Was he, I said, borne to the blue
In a mad escapade of Spring
Ere he could make a fond adieu
To his love in the blossoming?

- Listen! the young girl said. There calls
No voice, no music beats on me;
But it is almost sound: it falls
This evening on the Orange Tree.

- Does he, I said, so fear the Spring
Ere the white sap too far can climb?
See in the full gold evening
All happenings of the olden time?

Is he so goaded by the green?
Does the compulsion of the dew
Make him unknowable but keen
Asking with beauty of the blue?

- Listen! the young girl said. For all
Your hapless talk you fail to see
There is a light, a step, a call
This evening on the Orange Tree.

- Is it, 1 said, a waste of love
Imperishably old in pain,
Moving as an affrighted dove
Under the sunlight or the rain?

Is it a fluttering heart that gave
Too willingly and was reviled?
Is it the stammering at a grave,
The last word of a little child?

- Silence! the young girl said.
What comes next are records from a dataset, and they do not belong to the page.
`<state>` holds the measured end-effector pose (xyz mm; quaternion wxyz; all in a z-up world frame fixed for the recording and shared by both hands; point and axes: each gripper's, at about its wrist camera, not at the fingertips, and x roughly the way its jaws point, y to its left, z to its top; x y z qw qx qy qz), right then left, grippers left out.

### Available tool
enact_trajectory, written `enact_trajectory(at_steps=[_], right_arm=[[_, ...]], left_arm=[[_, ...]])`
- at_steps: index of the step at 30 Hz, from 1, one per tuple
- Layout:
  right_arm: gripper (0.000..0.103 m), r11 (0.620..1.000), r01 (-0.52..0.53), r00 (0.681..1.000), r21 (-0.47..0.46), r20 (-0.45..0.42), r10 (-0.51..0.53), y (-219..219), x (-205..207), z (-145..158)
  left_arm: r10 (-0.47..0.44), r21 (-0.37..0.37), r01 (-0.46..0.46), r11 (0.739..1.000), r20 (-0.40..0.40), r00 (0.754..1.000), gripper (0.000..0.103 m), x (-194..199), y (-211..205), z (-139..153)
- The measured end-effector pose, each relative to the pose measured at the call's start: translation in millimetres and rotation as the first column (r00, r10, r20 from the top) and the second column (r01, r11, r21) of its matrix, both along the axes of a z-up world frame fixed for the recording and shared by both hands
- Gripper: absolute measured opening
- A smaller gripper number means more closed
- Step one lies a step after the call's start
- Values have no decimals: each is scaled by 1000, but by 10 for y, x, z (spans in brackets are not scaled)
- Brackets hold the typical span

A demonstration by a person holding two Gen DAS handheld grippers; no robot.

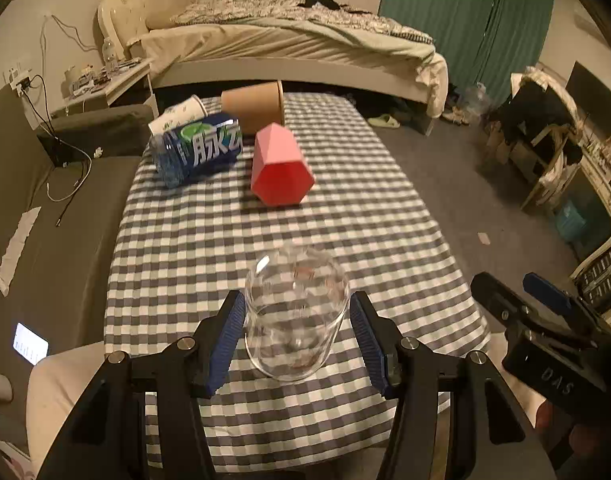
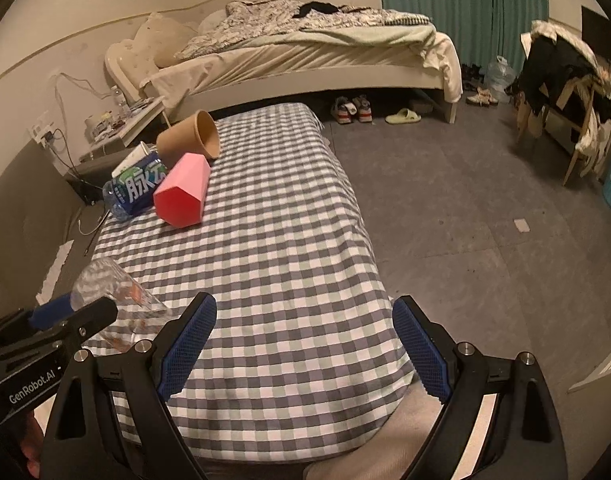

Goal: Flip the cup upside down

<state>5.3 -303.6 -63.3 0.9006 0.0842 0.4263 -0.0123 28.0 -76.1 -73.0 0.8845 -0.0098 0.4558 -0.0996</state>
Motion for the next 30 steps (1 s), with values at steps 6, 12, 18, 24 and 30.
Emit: enact_trajectory(at_steps=[6,12,18,24,30], right_arm=[[90,999,-9,999,-31,38,10,60,-99,233],[90,998,-15,995,-60,98,21,98,-243,500],[90,995,-70,981,-68,176,81,178,-393,740],[90,990,-112,970,-86,209,128,276,-458,766],[101,983,-160,962,-90,207,176,459,-403,658]], left_arm=[[-7,-39,9,999,60,998,56,-61,3,264],[1,-37,6,999,165,986,58,-184,115,572],[39,23,-46,999,249,968,77,-349,397,681],[57,66,-78,995,274,960,87,-502,609,596],[112,54,-132,990,285,952,103,-567,812,464]])
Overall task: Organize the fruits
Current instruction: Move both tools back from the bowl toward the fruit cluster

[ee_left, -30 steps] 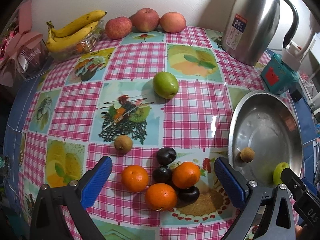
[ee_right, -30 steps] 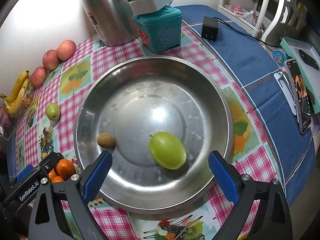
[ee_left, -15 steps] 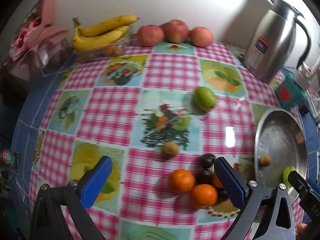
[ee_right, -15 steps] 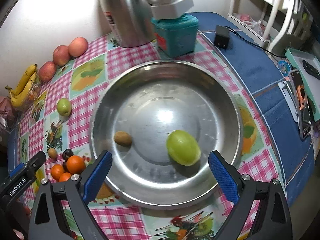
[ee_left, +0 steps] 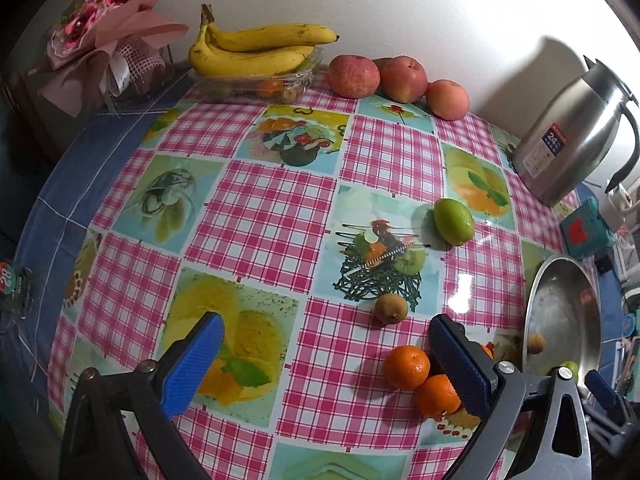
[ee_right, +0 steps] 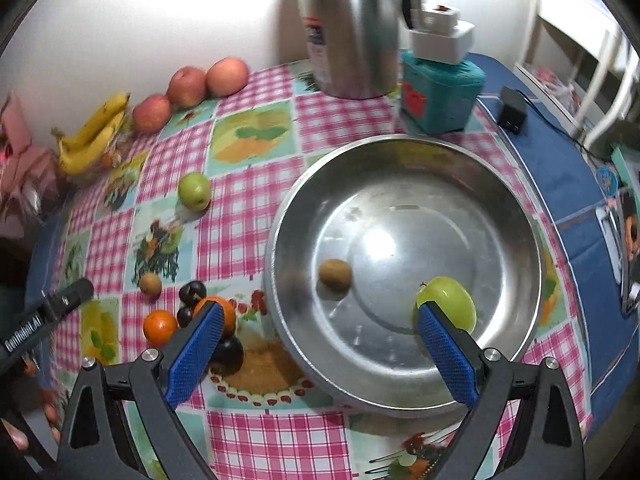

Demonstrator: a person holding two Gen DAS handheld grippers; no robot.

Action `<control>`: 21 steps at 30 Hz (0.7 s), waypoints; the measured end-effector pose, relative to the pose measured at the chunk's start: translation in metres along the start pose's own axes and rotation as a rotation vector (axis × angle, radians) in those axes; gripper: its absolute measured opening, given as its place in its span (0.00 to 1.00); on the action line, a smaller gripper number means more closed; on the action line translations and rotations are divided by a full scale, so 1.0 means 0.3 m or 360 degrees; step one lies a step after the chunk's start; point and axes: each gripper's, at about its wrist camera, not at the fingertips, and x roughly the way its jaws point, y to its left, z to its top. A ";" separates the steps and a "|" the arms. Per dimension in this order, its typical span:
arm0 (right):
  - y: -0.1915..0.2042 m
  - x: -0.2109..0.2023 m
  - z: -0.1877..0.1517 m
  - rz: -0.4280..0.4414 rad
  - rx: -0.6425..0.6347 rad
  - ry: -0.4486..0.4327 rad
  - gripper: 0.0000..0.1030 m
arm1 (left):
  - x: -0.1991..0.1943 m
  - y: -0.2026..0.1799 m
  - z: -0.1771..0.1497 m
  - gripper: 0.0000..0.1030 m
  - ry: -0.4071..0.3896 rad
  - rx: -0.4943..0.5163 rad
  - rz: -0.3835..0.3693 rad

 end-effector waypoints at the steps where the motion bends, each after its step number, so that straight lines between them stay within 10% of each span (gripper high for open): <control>1: 0.015 0.004 -0.001 -0.0018 -0.0036 -0.0001 0.94 | -0.002 0.001 0.000 1.00 0.0000 -0.0004 -0.0007; 21: 0.144 0.052 -0.027 0.0178 -0.0155 0.0028 0.94 | 0.039 0.033 0.008 1.00 0.0067 -0.0035 -0.0071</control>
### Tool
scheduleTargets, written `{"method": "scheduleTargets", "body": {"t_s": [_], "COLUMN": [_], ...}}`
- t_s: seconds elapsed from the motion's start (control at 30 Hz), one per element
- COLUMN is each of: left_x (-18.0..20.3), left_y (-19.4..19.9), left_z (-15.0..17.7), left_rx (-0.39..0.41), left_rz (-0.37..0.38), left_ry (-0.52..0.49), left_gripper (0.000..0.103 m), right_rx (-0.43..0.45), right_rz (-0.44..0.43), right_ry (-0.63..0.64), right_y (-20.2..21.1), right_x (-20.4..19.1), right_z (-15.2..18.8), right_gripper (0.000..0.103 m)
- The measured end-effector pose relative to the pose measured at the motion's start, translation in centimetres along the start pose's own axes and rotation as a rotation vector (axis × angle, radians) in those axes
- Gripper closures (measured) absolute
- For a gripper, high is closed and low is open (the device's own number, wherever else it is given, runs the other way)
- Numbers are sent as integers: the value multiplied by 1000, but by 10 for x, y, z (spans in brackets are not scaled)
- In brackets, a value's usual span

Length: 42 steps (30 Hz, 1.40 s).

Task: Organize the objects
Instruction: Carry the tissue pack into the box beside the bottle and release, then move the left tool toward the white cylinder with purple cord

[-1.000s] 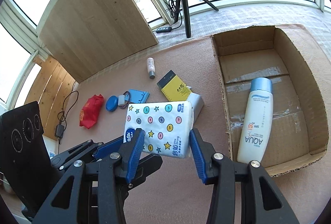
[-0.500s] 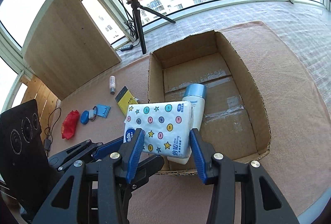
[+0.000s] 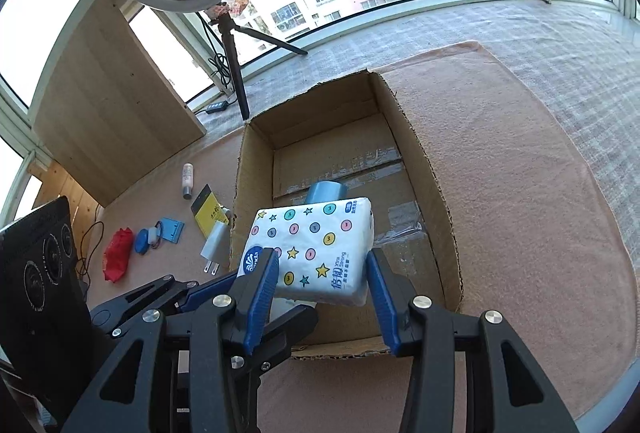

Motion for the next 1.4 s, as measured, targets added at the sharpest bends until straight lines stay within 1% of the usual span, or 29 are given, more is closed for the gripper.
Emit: {"method": "scheduleTargets", "body": {"t_s": [0.2, 0.37, 0.6, 0.8, 1.0, 1.03, 1.17, 1.33, 1.4], "left_x": [-4, -15, -33, -61, -108, -118, -164, -224, -248], "left_y": [1, 11, 33, 55, 70, 72, 80, 96, 102], "left_z": [0, 1, 7, 19, 44, 50, 75, 115, 132], "left_rx": [3, 22, 54, 69, 46, 40, 14, -8, -20], "left_rz": [-60, -87, -126, -152, -174, -182, -214, -274, -298], "left_ry": [-10, -5, 8, 40, 105, 117, 187, 275, 316], "left_gripper": [50, 50, 49, 47, 45, 45, 44, 44, 44], "right_rx": [23, 45, 45, 21, -29, -42, -99, -193, -223], "right_rz": [-2, 3, 0, -11, -33, -41, -77, -132, -136], "right_ry": [-28, -35, -19, 21, 84, 99, 134, 158, 191], "right_y": [10, 15, 11, -2, -34, -41, -77, -129, -148], "right_x": [6, 3, -12, -36, -74, -82, -114, -158, -176], "right_z": [-3, -3, -4, -3, -2, -1, 2, 10, 11], "right_gripper": [56, 52, 51, 49, 47, 45, 44, 44, 44]}}
Point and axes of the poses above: each gripper's, at about its wrist camera, not at the fingertips, and y roughly against the way its jaws point, x to its right, z to its underside, the point moved 6 cm from there along -y, roughly the way its jaws point, and after that the axes turned 15 degrees about -z, right-handed, at the moved point
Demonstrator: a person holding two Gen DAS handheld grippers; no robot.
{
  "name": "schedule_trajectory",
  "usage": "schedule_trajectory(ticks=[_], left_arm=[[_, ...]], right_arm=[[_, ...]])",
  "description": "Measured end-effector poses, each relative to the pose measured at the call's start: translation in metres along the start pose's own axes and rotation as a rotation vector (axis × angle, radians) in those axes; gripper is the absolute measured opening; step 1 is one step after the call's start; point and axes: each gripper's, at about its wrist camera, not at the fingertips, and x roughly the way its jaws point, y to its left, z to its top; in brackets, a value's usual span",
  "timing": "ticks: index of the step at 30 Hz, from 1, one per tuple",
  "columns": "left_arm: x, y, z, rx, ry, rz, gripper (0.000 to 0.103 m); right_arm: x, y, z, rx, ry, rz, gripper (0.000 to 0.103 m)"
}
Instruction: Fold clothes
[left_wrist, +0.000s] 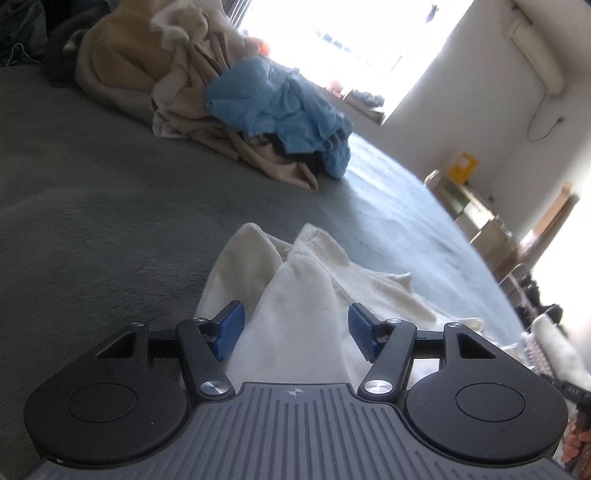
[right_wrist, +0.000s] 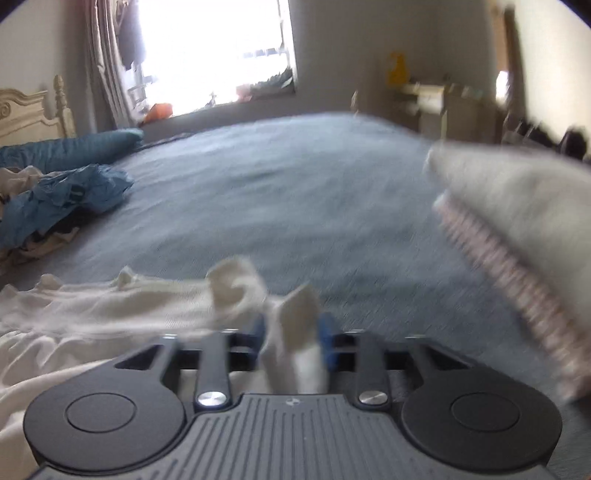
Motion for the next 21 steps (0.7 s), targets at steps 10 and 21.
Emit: schedule_trajectory(ticks=[10, 21], left_arm=[[-0.029, 0.022, -0.019, 0.042, -0.001, -0.092, 0.061], [-0.022, 0.043, -0.023, 0.007, 0.034, -0.162, 0.038]], right_arm=[[-0.027, 0.139, 0.064, -0.055, 0.040, 0.414, 0.047], [0.101, 0.363, 0.062, -0.029, 0.520, 0.643, 0.047]])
Oh, why,
Why will you talk to weary me?
Plague me no longer now, for I
Am listening like the Orange Tree.

The Land Where I Was Born

HAVE you ever been down to my countree
Where the trees are green and tall?
The days are long and the heavens are high,
But the people there are small.
There is no work there; it is always play;
The sun is sweet in the morn;
But a thousand dark things walk at night
In the land where I was born.

Have you ever been down to my countree
Where the birds made happy Spring?
The parrots screamed from the honey-trees,
And the jays hopped chattering.
Strange were the ways of the water-birds
In the brown swamps, night and morn;
I knew the roads they had in the reeds
In the land where I was born.

Have you ever been down to my countree?
Have you ridden the horses there?
They had silver manes, and we made them prance
And plunge and gallop and rear.
We were knights of the olden time,
When the old chain-mail was worn:
The swords would flash and the helmets crash
In the land where I was born.

Have you ever been down to my countree?
It was full of smiling queens:
They had flaxen hair, they were white and fair,
But they never reached their teens.
Their shoes were small and their dreams were tall:
Wonderful frocks were worn;
But the queens all strayed from the place we played,
In the land where I was born.

I know you have been to my countree
Though I never saw you there;
I know you have loved all things I have loved,
Flowery, sweet, and fair.
The days were long,—it was always play;
But we,—we were tired and worn;
They could not welcome us back again
To the land where I was born.

Old Granny Sullivan

A pleasant shady place it is, a pleasant place and cool -
The township folk go up and down, the children pass to school.
Along the river lies my world, a dear sweet world to me:
I sit and learn - I cannot go; there is so much to see.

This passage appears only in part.